Source records:
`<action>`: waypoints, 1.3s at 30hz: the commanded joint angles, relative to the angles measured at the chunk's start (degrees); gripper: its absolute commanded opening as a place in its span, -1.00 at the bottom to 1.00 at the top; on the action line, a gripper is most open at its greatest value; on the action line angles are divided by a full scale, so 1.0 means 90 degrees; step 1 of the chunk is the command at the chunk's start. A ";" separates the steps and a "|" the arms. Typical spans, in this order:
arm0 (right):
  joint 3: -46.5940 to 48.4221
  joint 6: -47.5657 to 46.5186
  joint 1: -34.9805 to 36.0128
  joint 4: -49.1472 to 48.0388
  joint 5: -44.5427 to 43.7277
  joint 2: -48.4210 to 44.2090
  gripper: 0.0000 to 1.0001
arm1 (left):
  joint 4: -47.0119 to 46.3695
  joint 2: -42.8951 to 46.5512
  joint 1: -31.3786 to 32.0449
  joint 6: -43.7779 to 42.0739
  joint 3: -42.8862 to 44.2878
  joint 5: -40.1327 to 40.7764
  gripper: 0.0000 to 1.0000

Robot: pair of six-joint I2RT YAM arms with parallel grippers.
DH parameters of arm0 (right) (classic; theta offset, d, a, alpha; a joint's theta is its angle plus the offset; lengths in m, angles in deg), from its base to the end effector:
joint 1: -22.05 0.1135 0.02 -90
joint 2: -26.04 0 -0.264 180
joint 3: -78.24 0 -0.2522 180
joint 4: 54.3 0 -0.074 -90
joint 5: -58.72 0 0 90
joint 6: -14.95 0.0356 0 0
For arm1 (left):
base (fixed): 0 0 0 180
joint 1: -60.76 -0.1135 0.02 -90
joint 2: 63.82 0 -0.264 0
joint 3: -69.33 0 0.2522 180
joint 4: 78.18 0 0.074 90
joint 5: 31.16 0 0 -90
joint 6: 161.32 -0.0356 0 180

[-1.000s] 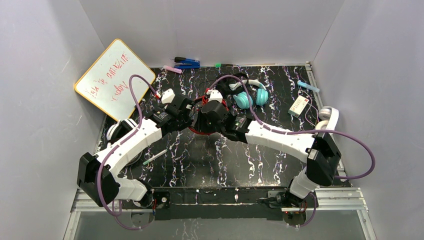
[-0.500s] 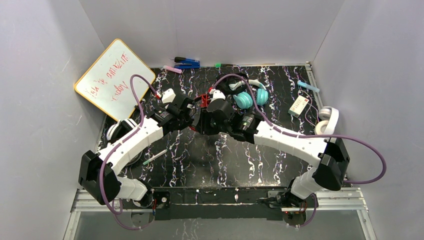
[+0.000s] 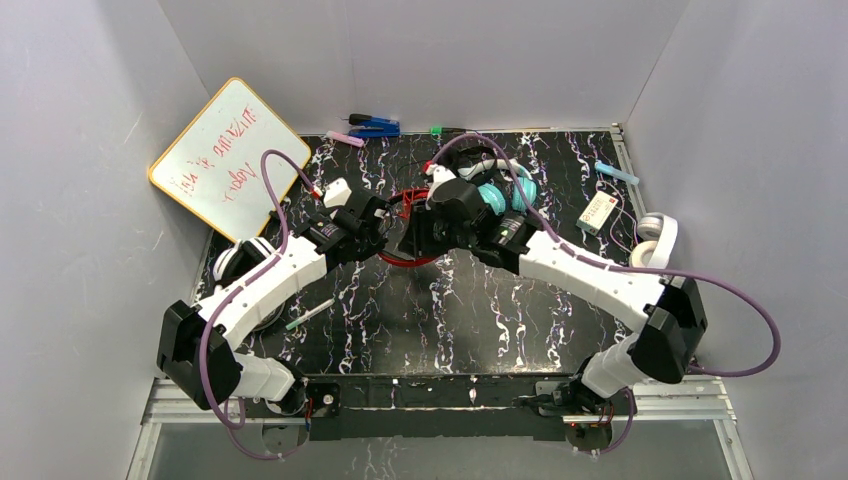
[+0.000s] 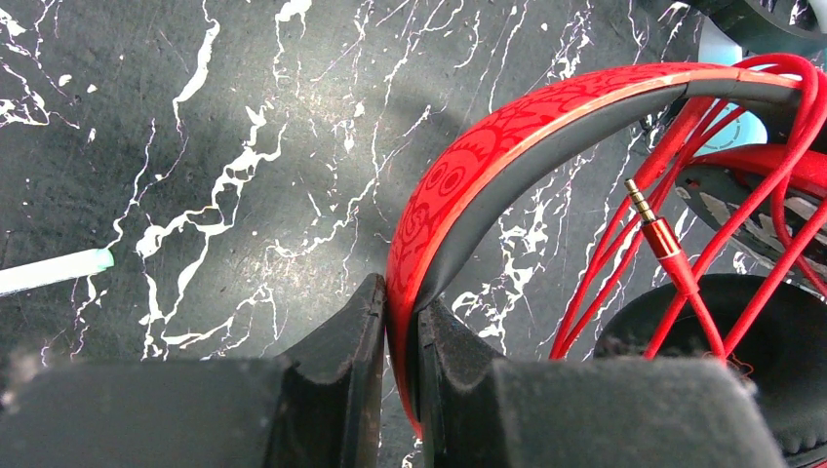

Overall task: Wrap the headphones
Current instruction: Place the headphones at the center of the board.

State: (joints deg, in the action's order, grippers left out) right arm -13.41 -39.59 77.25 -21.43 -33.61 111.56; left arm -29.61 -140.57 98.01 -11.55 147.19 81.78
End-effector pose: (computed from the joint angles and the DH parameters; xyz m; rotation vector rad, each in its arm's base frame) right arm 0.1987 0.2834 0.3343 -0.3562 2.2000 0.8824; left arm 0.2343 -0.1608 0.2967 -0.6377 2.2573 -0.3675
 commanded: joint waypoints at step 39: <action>-0.0900 -0.0944 -0.1019 0.0513 0.0834 -0.2033 0.01 | -0.0227 -0.0351 -0.2519 -0.0580 -0.0776 -0.0725 -1.00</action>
State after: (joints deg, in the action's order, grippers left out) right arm -20.36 -47.00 68.44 -16.58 -26.16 96.19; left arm -29.68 -142.80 82.08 -15.35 139.17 77.91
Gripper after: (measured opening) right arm 0.504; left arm 0.119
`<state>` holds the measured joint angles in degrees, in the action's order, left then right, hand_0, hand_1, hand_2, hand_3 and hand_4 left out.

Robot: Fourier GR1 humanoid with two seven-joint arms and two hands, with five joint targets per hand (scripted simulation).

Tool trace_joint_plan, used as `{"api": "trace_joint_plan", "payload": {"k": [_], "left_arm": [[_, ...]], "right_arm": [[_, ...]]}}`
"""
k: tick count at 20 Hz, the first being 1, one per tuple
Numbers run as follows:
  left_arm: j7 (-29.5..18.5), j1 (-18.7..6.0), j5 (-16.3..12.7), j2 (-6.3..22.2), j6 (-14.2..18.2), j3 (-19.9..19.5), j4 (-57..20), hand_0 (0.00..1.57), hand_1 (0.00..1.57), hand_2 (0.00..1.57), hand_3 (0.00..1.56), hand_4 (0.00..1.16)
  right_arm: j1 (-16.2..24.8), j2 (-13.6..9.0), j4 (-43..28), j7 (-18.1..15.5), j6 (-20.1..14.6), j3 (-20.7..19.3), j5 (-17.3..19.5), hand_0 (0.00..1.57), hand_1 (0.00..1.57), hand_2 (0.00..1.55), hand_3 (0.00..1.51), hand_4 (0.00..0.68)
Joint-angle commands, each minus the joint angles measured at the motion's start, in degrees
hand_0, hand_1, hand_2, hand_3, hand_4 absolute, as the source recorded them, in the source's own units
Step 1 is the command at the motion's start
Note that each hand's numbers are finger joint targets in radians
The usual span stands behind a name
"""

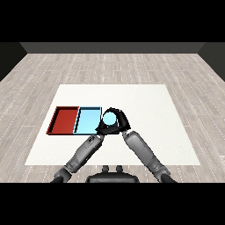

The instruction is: Pick the blue can and put it in the blue box

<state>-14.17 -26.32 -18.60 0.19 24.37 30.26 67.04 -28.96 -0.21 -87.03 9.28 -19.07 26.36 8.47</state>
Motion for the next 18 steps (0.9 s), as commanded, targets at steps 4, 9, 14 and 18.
{"api": "trace_joint_plan", "payload": {"k": [4, 9, 14, 18], "left_arm": [[-2.4, -2.1, -0.6, -0.2, 2.2, -1.9, -2.4, 1.57, 1.57, 1.57, 1.48, 1.15], [-0.3, 0.1, 1.4, -0.2, 7.2, -0.3, 1.3, 1.57, 1.57, 1.56, 1.48, 1.14], [-3.9, 0.7, 0.9, -0.2, 4.5, -1.6, -0.9, 1.57, 1.57, 1.57, 1.49, 1.13], [-8.5, -1.1, -1.1, -0.2, 1.8, -3.5, -7.2, 1.57, 1.57, 1.57, 1.49, 1.13]], "right_arm": [[-1.6, 0.2, -1.6, 2.8, -0.4, -2.1, -0.7, 1.5, 1.5, 1.46, 1.38, 0.563], [0.9, 0.2, -1.2, -2.0, 2.1, -3.4, -6.6, 1.38, 1.38, 1.32, 1.17, 0.205], [1.9, 0.2, 0.1, -1.4, 3.1, -2.7, -3.4, 0.0, 0.0, 0.0, 0.0, 0.0], [3.3, 0.2, 0.4, -3.5, 1.9, -0.6, -1.8, 0.0, 0.0, 0.0, 0.0, 0.0]]}}
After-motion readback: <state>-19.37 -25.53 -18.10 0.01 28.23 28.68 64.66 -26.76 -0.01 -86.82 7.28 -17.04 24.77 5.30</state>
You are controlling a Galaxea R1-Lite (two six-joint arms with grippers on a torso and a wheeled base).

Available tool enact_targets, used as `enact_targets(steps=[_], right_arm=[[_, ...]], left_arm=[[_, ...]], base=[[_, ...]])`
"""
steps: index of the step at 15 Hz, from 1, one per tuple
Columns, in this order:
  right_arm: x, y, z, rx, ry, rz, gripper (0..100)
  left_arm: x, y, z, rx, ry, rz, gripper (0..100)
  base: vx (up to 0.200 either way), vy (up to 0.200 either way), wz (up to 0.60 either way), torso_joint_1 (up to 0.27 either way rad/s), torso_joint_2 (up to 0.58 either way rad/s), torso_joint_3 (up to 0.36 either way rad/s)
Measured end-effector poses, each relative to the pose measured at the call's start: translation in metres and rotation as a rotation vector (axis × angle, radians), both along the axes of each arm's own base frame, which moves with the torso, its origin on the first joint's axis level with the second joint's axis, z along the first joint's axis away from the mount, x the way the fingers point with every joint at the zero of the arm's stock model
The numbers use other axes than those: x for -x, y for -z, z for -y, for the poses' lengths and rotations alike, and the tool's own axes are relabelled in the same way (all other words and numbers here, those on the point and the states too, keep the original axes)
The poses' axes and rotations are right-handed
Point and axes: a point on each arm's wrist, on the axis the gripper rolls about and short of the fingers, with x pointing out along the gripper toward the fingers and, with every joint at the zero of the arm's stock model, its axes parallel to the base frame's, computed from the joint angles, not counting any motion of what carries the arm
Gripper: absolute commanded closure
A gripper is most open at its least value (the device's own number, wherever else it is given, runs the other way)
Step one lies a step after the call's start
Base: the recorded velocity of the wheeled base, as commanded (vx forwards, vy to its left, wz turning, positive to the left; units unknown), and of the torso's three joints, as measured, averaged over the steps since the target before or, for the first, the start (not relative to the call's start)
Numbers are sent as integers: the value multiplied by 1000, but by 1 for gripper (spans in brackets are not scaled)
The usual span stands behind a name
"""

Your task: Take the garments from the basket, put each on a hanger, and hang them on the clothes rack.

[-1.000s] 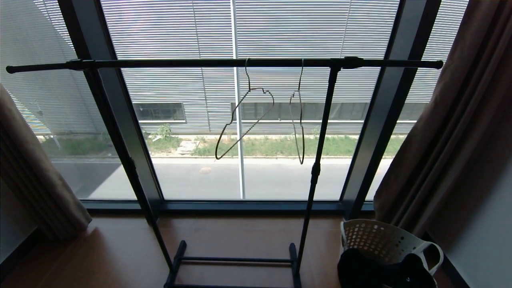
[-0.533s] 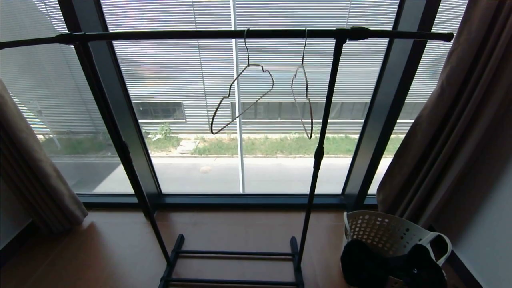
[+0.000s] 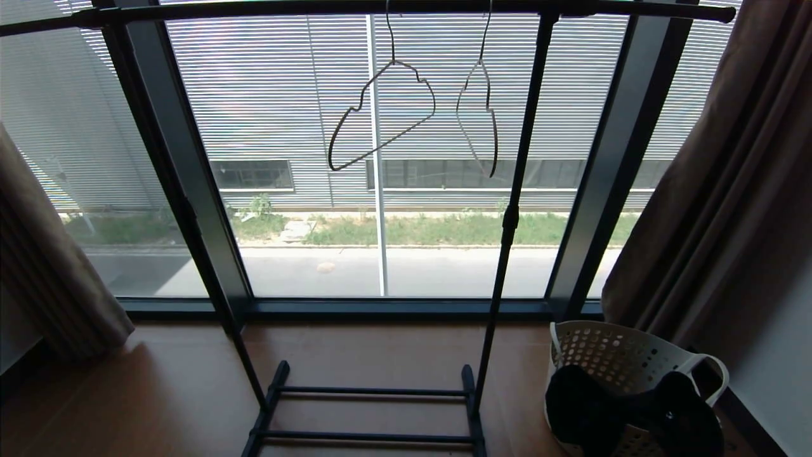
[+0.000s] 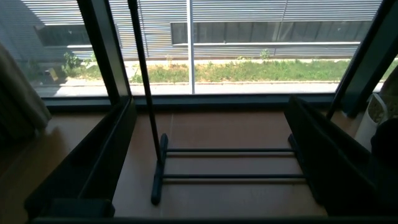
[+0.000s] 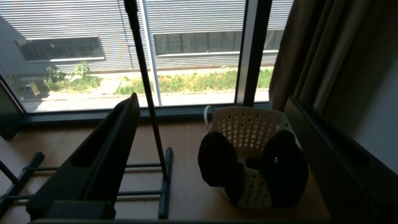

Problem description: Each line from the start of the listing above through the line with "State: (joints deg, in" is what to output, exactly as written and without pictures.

Exercise response:
`<action>`: waypoints, 1.3s at 30hz: the commanded joint angles, relative to the angles measured at the chunk's start (degrees); gripper: its absolute commanded opening as a place in its span, -1.00 at the bottom to 1.00 at the top; on the action line, a gripper is most open at its greatest value; on the action line angles are divided by a full scale, so 1.0 means 90 degrees; step 1 of the chunk is the command at the chunk's start. A ";" separates the steps and a "|" the arms. Typical spans, in this order:
arm0 (right):
  joint 3: -46.5940 to 48.4221
  joint 6: -47.5657 to 46.5186
  joint 1: -34.9805 to 36.0128
  joint 4: -49.1472 to 48.0388
  joint 5: -44.5427 to 43.7277
  joint 2: -48.4210 to 44.2090
  gripper: 0.0000 to 1.0001
arm1 (left):
  joint 4: -47.0119 to 46.3695
  joint 2: -42.8951 to 46.5512
  joint 1: -31.3786 to 32.0449
  joint 6: -43.7779 to 42.0739
  joint 3: -42.8862 to 44.2878
  joint 5: -40.1327 to 40.7764
  gripper: 0.0000 to 1.0000

Robot: pair of six-joint I2RT YAM arms with parallel grippers.
DH parameters of arm0 (right) (classic; theta offset, d, a, alpha; a joint's theta is its angle plus the offset; lengths in m, angles in deg), from its base to the end effector:
joint 1: -22.05 0.1135 0.02 -90
joint 2: -26.04 0 -0.264 180
joint 3: -78.24 0 -0.2522 180
joint 4: 54.3 0 -0.074 -90
joint 5: -58.72 0 0 90
joint 6: -14.95 0.0356 0 0
For arm1 (left):
base (fixed): 0 0 0 180
joint 1: -60.76 -0.1135 0.02 -90
joint 2: 63.82 0 -0.264 0
joint 3: -69.33 0 0.2522 180
joint 4: 78.18 0 0.074 90
joint 5: 31.16 0 0 -90
joint 6: 161.32 -0.0356 0 180

[-1.000s] 
[-0.500s] 
[+0.000s] 
[+0.000s] 

Overall task: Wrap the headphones
Current instruction: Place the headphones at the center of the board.

State: (joints deg, in the action's order, grippers left out) right arm -13.41 -39.59 77.25 -21.43 -33.61 111.56; left arm -29.61 -140.57 98.01 -11.55 147.19 81.78

No additional answer is needed here.